I explored that issue in therapy, but that doesn’t mean I don’t slip back into that kind of guilty mindset from time to time. It’s impossible not to after feeling like a burden for so long. My mom has always vehemently disagreed, but that hasn’t stopped me from blaming myself for her staying with my father because she wanted to protect me.

Another wave crashes against the side of the boat, and I stare at the horizon while praying that the sudden bout of nausea disappears as quickly as it came.

Nico passes me the mint tin from Rafael’s backpack, and I pop three in my mouth.

“Mijo, can you get Elle some water too? And ask the captain for crackers, please.”

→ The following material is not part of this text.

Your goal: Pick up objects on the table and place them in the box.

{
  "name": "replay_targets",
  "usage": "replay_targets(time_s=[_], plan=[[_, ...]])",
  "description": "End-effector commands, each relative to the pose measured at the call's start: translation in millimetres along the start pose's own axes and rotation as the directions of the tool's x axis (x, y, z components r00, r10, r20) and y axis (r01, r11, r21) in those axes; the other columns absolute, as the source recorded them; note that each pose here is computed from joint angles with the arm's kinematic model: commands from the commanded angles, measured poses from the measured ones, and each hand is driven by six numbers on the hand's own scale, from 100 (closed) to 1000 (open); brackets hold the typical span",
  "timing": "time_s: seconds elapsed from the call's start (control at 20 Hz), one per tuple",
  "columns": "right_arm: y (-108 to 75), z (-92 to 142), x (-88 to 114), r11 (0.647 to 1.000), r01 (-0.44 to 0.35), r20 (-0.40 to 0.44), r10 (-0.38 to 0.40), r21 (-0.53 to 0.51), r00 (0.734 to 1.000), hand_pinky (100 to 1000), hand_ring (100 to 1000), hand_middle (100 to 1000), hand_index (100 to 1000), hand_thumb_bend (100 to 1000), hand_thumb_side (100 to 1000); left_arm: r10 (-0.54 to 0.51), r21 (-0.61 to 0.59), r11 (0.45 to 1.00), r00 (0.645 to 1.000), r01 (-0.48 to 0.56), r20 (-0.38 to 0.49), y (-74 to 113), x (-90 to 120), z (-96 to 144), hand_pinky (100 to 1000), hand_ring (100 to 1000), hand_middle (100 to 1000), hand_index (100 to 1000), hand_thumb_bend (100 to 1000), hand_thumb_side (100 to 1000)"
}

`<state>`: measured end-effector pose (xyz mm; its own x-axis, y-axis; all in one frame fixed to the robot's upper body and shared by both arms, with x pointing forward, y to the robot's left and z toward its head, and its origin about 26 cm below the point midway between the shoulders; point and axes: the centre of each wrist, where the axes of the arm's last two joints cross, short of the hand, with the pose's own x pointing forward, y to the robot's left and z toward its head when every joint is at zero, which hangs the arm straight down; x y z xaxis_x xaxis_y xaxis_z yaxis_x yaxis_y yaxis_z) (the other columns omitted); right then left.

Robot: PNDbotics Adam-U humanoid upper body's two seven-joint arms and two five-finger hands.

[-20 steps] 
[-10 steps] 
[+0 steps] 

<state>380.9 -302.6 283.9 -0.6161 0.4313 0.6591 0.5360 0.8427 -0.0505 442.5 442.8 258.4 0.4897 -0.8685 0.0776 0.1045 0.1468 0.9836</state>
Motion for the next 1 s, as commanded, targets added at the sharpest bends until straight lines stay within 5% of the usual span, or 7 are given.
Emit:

“Sure. Anything for Elle.” He sticks his tongue out at his father and takes off toward the front of the boat. It’s not a big one, which Rafael explained only makes the rocking worse.

My stomach churns. “This is miserable.”

“I already asked him to turn back.”

“No!” I face him with wobbly legs. The next wave that comes barreling against the side of the boat throws me off-balance, but thankfully Rafael stops me from falling over. It takes me back to last night and the way his hold tightened around me, especially when he lets me go in a rush again.

He crosses his arms against his chest. “You’ve thrown up twice already.”

“Perhaps the third time’s a charm.”

He doesn’t even crack a smirk.

“Stop fussing over me. At worst, I’ll be dry-heaving because I have nothing left in my stomach.”

His scowl deepens. “You’re probably dehydrated.”

“And you’re overreacting.” I point at Nico, who struggles to keep the water inside the plastic bottle as he walks toward the back of the boat. “I just need a little water, and I’ll be good to go.”

Rafael seems unimpressed. “You look pale.”

“That’s my sunscreen.”

He doesn’t seem to buy my answer. “Why are you pushing so hard to stay?”

Because I hate being a burden.

The frown lines beside his eyes soften. “It’s okay to say you don’t feel well. You’re not ruining our day if you ask us to go back.”

I smile through the nausea. “I’ll be good as new in a few minutes. Just wait and see.”